From mboxrd@z Thu Jan  1 00:00:00 1970
Return-Path: <linux-kernel-owner@vger.kernel.org>
Received: (majordomo@vger.kernel.org) by vger.kernel.org via listexpand
	id S1754915Ab1AGROu (ORCPT <rfc822;w@1wt.eu>);
	Fri, 7 Jan 2011 12:14:50 -0500
Received: from rcsinet10.oracle.com ([148.87.113.121]:26916 "EHLO
	rcsinet10.oracle.com" rhost-flags-OK-OK-OK-OK) by vger.kernel.org
	with ESMTP id S1754895Ab1AGROt (ORCPT
	<rfc822;<linux-kernel@vger.kernel.org>>);
	Fri, 7 Jan 2011 12:14:49 -0500
From: Konrad Rzeszutek Wilk <konrad.wilk@oracle.com>
To: dri-devel@lists.freedesktop.org, thomas@shipmail.org, airlied@linux.ie,
        linux-kernel@vger.kernel.org
Cc: konrad@darnok.org
Subject: [RFC PATCH v2] Utilize the PCI API in the TTM framework.
Date: Fri,  7 Jan 2011 12:11:39 -0500
Message-Id: <1294420304-24811-1-git-send-email-konrad.wilk@oracle.com>
X-Mailer: git-send-email 1.7.1
Sender: linux-kernel-owner@vger.kernel.org
List-ID: <linux-kernel.vger.kernel.org>
X-Mailing-List: linux-kernel@vger.kernel.org

Attached is a set of patches that make it possible for drivers using TTM API
(nouveau and radeon graphic drivers) to work under Xen. The explanation
is a bit complex and I am not sure if I am explaining it that well..so if
something is unclear please do ping me.

Changes since v1: [https://lkml.org/lkml/2010/12/6/516]
 - Cleaned up commit message (forgot to add my SoB).

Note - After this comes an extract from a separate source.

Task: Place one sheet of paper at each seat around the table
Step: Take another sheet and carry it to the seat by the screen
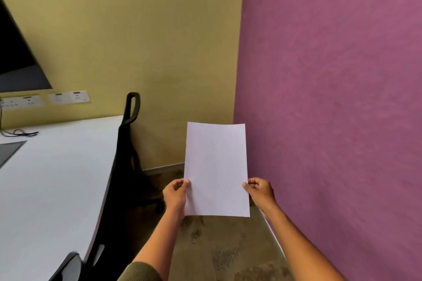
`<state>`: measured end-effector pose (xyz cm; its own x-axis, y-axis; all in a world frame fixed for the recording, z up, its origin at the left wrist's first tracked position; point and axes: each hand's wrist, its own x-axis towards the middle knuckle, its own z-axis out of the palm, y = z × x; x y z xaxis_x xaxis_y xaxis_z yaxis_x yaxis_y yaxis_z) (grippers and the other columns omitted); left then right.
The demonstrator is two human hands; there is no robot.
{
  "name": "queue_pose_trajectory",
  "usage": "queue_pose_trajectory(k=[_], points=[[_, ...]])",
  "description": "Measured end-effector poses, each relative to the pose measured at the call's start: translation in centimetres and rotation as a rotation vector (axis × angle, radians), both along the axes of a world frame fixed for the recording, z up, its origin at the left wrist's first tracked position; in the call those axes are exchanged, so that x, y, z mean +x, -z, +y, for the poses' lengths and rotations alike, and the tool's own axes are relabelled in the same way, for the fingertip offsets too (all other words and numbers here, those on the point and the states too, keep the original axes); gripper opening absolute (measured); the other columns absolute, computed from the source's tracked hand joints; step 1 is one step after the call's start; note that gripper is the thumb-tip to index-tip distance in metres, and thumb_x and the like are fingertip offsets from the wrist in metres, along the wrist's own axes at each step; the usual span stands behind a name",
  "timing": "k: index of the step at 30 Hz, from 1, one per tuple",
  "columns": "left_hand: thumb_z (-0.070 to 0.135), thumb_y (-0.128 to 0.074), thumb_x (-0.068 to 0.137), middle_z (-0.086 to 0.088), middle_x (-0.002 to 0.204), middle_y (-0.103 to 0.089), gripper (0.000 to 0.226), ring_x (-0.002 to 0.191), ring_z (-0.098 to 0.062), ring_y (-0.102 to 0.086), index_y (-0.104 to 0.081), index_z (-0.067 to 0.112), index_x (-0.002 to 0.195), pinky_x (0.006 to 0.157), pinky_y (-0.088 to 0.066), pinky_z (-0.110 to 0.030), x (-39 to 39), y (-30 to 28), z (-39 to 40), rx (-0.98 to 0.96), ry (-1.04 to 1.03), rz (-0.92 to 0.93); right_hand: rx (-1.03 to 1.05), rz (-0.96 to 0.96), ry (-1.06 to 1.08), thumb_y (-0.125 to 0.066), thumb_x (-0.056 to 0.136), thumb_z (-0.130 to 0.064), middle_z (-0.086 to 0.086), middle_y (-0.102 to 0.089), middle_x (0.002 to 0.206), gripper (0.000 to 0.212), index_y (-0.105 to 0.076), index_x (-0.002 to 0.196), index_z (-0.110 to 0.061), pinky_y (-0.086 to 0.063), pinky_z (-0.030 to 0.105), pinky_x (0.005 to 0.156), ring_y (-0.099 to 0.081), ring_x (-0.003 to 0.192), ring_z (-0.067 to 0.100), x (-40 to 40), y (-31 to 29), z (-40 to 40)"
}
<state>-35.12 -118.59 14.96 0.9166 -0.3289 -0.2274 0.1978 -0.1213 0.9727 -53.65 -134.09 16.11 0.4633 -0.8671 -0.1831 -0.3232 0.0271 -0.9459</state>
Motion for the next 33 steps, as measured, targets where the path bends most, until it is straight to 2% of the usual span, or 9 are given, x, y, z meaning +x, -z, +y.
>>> queue_pose_trajectory(k=[4,7,10,12,15,19,22,26,33], points=[[0.02,-0.067,0.09,0.004,0.089,-0.064,0.007,0.084,-0.014,-0.058,-0.069,0.014,0.088,0.081,-0.046,-0.032,6.3,0.7,-2.2,-0.016,-0.132,-0.017,-0.002,-0.005,-0.126,-0.068,0.09,-0.014,0.01,-0.073,0.097,0.014,-0.069,0.1,-0.005,-0.057,0.036,0.088,-0.069,0.094,0.023,8.3,0.7,-3.8],[0.02,-0.067,0.089,0.004,0.087,-0.063,0.007,0.081,-0.012,-0.058,-0.069,0.014,0.087,0.078,-0.045,-0.03,11.6,0.0,-3.0,-0.046,-0.213,-0.029,-0.007,-0.011,-0.228,-0.068,0.09,-0.012,0.008,-0.072,0.092,0.001,-0.068,0.09,-0.013,-0.055,0.027,0.078,-0.068,0.089,0.021,15.0,0.1,-5.8],[0.019,-0.068,0.089,0.002,0.089,-0.065,0.007,0.083,-0.014,-0.059,-0.069,0.012,0.089,0.075,-0.045,-0.028,16.7,-1.5,-2.5,-0.079,-0.267,-0.041,-0.027,-0.015,-0.301,-0.068,0.09,-0.011,0.007,-0.071,0.09,0.003,-0.068,0.087,-0.013,-0.053,0.023,0.073,-0.066,0.084,0.018,22.0,-1.0,-7.2],[0.018,-0.069,0.088,0.002,0.089,-0.066,0.008,0.082,-0.013,-0.06,-0.069,0.011,0.092,0.07,-0.046,-0.023,19.7,-2.1,-1.2,-0.1,-0.325,-0.043,-0.046,-0.009,-0.367,-0.068,0.089,-0.012,0.008,-0.071,0.093,0.005,-0.069,0.094,-0.009,-0.053,0.026,0.077,-0.066,0.087,0.019,26.7,-1.5,-7.1],[0.015,-0.071,0.086,0.001,0.087,-0.067,0.007,0.077,-0.012,-0.061,-0.07,0.009,0.09,0.062,-0.045,-0.019,24.3,-2.8,1.2,-0.103,-0.436,-0.061,-0.059,-0.022,-0.467,-0.069,0.089,-0.017,0.001,-0.071,0.09,0.003,-0.067,0.088,-0.019,-0.055,0.026,0.078,-0.067,0.088,0.016,33.6,-2.4,-6.2],[0.014,-0.072,0.085,-0.005,0.09,-0.07,0.004,0.077,-0.016,-0.064,-0.071,0.01,0.086,0.071,-0.05,-0.024,29.6,-2.9,4.9,-0.123,-0.597,-0.073,-0.098,-0.016,-0.627,-0.069,0.089,-0.021,0.002,-0.072,0.09,0.003,-0.069,0.087,-0.018,-0.058,0.036,0.08,-0.067,0.084,0.016,42.9,-3.7,-4.1],[0.012,-0.072,0.084,-0.008,0.093,-0.07,0.005,0.081,-0.024,-0.064,-0.07,0.008,0.086,0.079,-0.052,-0.033,33.4,-2.9,7.9,-0.152,-0.722,-0.087,-0.125,-0.044,-0.76,-0.069,0.087,-0.02,0.0,-0.073,0.088,0.003,-0.069,0.085,-0.019,-0.055,0.033,0.077,-0.067,0.083,0.016,50.1,-4.7,-1.7],[0.011,-0.072,0.084,-0.009,0.091,-0.069,0.005,0.081,-0.024,-0.062,-0.068,0.009,0.084,0.083,-0.053,-0.036,38.1,-3.6,11.0,-0.171,-0.897,-0.114,-0.152,-0.107,-0.932,-0.07,0.084,-0.02,0.002,-0.075,0.089,0.006,-0.072,0.086,-0.015,-0.052,0.026,0.072,-0.067,0.083,0.016,58.8,-6.0,1.4],[0.012,-0.072,0.085,-0.008,0.091,-0.069,0.004,0.077,-0.019,-0.062,-0.069,0.012,0.083,0.075,-0.051,-0.028,43.2,-5.3,13.4,-0.163,-1.169,-0.152,-0.124,-0.12,-1.224,-0.068,0.084,-0.022,0.005,-0.075,0.093,0.013,-0.073,0.091,-0.011,-0.057,0.036,0.084,-0.069,0.091,0.022,70.3,-7.3,4.9]])
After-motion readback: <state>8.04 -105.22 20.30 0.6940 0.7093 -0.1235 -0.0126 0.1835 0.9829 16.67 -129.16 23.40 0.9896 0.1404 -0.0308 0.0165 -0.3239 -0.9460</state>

Short explanation of problem: What we are hitting under Xen is that instead
of programming the GART with the physical DMA address of the TTM page, we
end up programming the bounce buffer DMA (bus) address!

Long explanation:
The reason we end up doing this is that:

 1). alloc_page with GFP_DMA32 does not allocate "real" (Machine Frame Numbers
     - MFN) under the 4GB in Xen. That is b/c if actually made the pages underneath
     4GB available to the the Linux page allocator we would not be able to
     give those to other guest devices. This would mean if we tried to pass
     in a USB device to one guest and in another were running the Xorg server
     we wouldn't be able to do so as we would run out of pages under 4GB. So
     pages that we get from alloc_page have a PFN that is under 4GB but in
     reality the real physical address (MFN) is above 4GB. Ugh..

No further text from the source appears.